Yuki Mitani estava sentado em uma das cadeiras do fundo da sala. Tinha os pés sobre a carteira e um sorriso delinqüente no rosto. Estava feliz. As férias logo chegariam e ele poderia dedicar mais tempo ao Go. Talvez desafiasse o metido do Tetsuo qualquer dia desses.

A porta foi aberta e alguém entrou na sala. Ao ver a enorme cortina de cabelos negros rodar com o movimento da cabeça da garota, Yuki tirou os pés de cima da carteira e se sentou como um bom rapaz.

- Ah! Boa tarde, Mitani kun! – disse Akari, abrindo um sorriso doce e juvenil.

- Boa tarde, Fujisaki san!

- Hum, já disse que pode me chamar pelo primeiro nome. – ela retrucou, colocando a mochila sobre uma das bancadas da sala – O resto do pessoal ainda não chegou?

- Não. Tsutsui disse que se atrasará um pouco. Shindo ainda não deu sinais de vida. – o garoto deu de ombros – Aliás, irei chamá-la pelo primeiro nome assim que começar a me chamar de Yuki kun.

Ele fez pose para que a garota risse. Parecia um perfeito badboy com aquele sorrisinho indecifrável.

- Ei, será que posso pedir-lhe um favor?

- O que você quiser. – ele respondeu, fitando-a de um jeito peculiar.

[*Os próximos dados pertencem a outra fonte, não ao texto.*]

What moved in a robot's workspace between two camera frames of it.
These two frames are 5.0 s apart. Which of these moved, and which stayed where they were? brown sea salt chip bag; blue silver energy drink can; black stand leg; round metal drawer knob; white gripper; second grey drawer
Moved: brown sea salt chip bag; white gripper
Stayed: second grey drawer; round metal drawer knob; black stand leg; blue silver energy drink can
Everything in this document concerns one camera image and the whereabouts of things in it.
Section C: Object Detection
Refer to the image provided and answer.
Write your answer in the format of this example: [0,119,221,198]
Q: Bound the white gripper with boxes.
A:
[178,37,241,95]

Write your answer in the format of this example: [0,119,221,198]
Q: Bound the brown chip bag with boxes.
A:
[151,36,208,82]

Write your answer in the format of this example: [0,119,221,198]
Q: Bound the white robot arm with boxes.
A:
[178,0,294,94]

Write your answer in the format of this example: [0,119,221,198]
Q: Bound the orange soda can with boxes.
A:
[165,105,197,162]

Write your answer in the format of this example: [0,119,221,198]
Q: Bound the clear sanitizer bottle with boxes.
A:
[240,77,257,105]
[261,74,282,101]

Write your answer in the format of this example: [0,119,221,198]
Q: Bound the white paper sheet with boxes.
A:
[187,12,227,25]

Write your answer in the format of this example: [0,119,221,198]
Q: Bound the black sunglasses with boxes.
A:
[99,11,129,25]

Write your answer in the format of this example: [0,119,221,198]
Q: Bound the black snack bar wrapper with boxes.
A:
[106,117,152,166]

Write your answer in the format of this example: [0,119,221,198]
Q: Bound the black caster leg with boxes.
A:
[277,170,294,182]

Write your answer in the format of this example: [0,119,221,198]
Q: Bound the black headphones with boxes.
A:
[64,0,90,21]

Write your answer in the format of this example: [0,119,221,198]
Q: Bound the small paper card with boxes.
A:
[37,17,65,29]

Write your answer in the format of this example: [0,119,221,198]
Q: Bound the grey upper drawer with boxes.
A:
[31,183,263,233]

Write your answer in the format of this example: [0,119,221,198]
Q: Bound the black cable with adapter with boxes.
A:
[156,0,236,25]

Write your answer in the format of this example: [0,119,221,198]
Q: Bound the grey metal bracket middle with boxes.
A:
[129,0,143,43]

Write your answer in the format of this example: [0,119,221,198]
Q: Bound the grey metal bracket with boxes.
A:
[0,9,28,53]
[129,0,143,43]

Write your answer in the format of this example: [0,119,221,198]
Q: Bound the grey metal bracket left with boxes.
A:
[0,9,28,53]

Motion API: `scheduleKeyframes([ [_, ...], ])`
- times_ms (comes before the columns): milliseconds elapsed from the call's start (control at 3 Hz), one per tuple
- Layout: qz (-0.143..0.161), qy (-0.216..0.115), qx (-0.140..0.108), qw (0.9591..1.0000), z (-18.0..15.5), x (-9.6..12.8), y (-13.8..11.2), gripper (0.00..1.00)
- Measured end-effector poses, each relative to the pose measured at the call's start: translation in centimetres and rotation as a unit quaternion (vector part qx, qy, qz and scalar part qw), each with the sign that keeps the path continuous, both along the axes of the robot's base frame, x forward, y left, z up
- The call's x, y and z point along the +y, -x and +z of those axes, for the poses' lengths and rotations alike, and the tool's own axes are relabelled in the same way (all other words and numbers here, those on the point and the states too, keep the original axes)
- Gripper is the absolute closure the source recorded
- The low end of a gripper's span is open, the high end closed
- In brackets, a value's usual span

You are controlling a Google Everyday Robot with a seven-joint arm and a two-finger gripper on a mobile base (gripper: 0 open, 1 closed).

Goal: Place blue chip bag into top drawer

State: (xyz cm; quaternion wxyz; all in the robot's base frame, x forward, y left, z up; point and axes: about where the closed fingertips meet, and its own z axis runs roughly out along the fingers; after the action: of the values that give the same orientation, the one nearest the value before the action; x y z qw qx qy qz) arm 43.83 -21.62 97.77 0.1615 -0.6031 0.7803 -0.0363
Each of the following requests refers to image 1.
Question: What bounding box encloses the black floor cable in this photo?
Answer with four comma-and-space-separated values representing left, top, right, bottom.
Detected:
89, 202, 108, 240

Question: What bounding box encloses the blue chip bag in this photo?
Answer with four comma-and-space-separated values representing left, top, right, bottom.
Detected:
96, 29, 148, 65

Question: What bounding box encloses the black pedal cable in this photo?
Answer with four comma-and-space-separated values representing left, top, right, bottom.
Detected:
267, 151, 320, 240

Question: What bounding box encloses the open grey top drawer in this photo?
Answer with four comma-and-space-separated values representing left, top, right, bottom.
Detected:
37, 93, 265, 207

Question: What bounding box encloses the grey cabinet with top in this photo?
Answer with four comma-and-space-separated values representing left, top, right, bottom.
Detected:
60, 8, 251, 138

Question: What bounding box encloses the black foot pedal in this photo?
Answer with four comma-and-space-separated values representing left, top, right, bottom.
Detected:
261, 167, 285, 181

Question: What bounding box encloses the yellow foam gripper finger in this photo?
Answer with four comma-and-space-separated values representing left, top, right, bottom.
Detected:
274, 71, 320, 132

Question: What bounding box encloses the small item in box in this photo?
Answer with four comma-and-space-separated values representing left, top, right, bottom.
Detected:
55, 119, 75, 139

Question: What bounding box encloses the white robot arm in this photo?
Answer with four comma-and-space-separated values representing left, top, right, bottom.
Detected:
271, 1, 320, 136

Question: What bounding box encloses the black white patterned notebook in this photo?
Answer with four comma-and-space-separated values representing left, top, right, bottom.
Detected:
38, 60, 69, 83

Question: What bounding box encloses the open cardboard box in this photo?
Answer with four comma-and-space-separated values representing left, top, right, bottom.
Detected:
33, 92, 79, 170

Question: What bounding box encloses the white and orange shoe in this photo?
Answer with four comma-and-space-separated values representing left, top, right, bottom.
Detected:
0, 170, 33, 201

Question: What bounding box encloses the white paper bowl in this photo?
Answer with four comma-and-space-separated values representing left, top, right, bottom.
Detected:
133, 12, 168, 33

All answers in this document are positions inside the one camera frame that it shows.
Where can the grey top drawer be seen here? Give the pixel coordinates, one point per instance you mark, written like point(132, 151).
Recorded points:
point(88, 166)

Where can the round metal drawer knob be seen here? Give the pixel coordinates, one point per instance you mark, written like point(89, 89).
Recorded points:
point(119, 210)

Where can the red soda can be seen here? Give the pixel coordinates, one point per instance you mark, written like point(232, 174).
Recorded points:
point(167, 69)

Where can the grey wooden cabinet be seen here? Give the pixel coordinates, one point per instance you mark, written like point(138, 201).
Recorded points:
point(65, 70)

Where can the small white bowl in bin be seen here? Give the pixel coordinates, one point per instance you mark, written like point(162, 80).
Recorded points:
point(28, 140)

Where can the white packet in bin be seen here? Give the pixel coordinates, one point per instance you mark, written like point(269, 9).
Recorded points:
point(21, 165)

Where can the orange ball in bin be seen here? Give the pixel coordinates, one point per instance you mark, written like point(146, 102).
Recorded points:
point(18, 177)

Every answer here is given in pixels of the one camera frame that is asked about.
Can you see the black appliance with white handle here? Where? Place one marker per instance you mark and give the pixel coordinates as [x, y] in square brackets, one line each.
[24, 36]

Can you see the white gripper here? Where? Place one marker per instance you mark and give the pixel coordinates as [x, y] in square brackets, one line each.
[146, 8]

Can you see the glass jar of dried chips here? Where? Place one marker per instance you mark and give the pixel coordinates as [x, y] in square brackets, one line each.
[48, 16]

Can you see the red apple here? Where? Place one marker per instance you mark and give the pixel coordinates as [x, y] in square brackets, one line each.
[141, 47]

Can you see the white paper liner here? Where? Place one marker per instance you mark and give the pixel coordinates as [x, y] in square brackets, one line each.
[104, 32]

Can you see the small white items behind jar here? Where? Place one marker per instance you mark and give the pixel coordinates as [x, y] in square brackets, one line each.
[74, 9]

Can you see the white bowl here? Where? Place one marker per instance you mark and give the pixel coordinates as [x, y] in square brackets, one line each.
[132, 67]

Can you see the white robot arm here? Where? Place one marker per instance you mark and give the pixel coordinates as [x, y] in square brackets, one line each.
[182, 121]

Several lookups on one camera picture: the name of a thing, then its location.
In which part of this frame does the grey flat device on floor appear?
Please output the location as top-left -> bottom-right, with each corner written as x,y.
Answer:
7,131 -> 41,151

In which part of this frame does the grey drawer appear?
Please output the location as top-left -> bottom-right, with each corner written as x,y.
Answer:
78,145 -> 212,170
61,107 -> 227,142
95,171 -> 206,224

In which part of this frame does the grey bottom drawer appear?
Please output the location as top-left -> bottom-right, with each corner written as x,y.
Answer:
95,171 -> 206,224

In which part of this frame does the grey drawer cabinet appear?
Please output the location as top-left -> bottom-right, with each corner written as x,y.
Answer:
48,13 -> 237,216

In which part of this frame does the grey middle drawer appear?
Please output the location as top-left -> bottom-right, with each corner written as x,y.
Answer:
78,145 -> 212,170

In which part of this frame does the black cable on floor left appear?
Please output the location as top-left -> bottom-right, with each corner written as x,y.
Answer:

- Bom... – ela jogou os cabelos para trás, escolhendo as palavras que deveria usar – É que Hikaru nunca teve muita paciência para me ensinar e eu sei que nunca irei melhorar de verdade enquanto não jogar contra os melhores, não é?

            Mitani sentiu o rubor tomar conta de seu rosto e desviou o olhar para escapar daquele misterioso efeito hipnótico. Ficou de pé, caminhou até o pequeno armário onde guardavam os tabuleiros de Go e começou a recolher o material.

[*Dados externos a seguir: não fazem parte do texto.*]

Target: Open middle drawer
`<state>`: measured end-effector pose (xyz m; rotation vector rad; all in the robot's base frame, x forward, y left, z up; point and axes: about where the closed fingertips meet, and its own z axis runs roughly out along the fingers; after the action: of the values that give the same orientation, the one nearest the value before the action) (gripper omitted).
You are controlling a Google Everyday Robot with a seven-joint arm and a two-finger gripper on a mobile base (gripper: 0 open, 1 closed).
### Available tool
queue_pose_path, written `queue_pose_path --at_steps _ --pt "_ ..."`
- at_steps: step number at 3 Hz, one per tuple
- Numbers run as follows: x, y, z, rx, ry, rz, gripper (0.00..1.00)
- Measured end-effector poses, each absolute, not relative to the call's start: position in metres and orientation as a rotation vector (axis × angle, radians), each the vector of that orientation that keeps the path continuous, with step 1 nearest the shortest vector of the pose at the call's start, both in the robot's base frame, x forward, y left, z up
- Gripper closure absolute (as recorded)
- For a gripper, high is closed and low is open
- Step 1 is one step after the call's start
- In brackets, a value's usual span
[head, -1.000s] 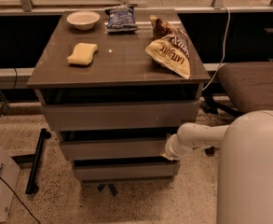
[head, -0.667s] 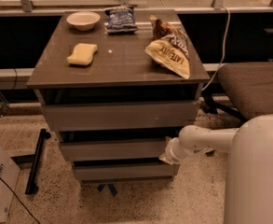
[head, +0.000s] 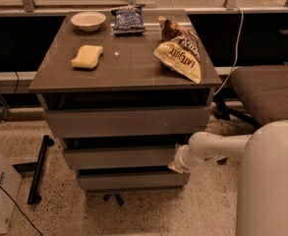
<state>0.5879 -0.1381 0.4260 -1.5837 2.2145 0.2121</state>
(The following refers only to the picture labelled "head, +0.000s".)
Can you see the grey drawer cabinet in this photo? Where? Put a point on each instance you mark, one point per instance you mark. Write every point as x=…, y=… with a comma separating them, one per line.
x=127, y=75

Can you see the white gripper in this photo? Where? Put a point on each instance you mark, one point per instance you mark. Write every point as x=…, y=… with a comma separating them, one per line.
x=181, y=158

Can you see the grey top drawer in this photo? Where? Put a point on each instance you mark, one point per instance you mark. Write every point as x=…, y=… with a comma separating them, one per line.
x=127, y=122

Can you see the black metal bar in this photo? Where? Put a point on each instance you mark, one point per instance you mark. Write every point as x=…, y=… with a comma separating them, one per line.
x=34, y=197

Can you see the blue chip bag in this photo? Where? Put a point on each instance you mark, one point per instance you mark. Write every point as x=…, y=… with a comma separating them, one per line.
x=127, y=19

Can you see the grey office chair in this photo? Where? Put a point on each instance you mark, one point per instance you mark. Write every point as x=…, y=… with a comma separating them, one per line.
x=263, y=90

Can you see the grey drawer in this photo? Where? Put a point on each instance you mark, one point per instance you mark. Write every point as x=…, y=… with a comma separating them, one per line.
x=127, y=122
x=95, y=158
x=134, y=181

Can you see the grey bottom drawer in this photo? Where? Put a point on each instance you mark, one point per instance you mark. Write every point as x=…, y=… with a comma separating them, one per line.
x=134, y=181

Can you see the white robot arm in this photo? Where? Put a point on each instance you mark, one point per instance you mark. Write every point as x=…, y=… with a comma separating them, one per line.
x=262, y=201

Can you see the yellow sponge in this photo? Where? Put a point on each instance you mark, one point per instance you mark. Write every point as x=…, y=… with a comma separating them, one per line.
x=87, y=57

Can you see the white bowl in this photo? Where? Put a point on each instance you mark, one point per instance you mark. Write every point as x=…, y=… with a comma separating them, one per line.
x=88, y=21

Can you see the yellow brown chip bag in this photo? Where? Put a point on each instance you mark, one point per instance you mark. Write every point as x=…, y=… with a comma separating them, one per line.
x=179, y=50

            - Sim, claro. Eu sou o melhor! Não me canso de ouvir isso! – disse, abrindo um sorriso para Akari – Prometo pegar leve com você no come...

            Ele tomou um susto ao ouvir o som de pequeninas pedras espalhando-se pelo piso. Envergonhado, virou o rosto para que Akari não visse sua expressão.

            - Haha! Estou vendo seu nobre talento, Mitani kun! Só imaginei que o certo fosse segurar suas peças de Go sem deixá-las cair...

            - O pote só escorregou da minha mão, está certo? – ele resmungou, fitando as pedras que decoravam o chão polido do laboratório.

            - Vamos jogar? – chamou Akari.

            - Com prazer.

            Ela se agachou ao seu lado e o ajudou a recolher as peças. Em apenas alguns minutos, ambos já tinham tomado posições em uma das carteiras da sala.

            - Quer jogar com as pretas?

            - Sim. Bom, na verdade... – ela começou a brincar com os dedos – Pensei que seria uma boa se me treinasse um pouco com algumas situações típicas do jogo antes de começarmos a jogar “pra valer”.

            - “Pra valer”? – Mitani riu, certo de que aquela expressão era, para ele, sinônimo de “pra eu vencer”.

            - Vamos! Não seja mau comigo! – ela fez beicinho.

            Não foi preciso insistir muito. Mitani já estava preparando o tabuleiro. Começou com a situação mais simples possível, só para provocar a amiga. Uma pedra preta cercada por três pedras brancas.

            - Bom, você sabe que se eu colocar uma quarta pedra branca neste espaço aqui, cercarei completamente a pedra negra e a tomarei para mim. O que você deve fazer para salvá-la?

            - Hum... Ah, fácil! – ela estalou os dedos – Fujo assim! – disse, tocando a pedra com o dedo para fazê-la deslizar para longe do cerco branco.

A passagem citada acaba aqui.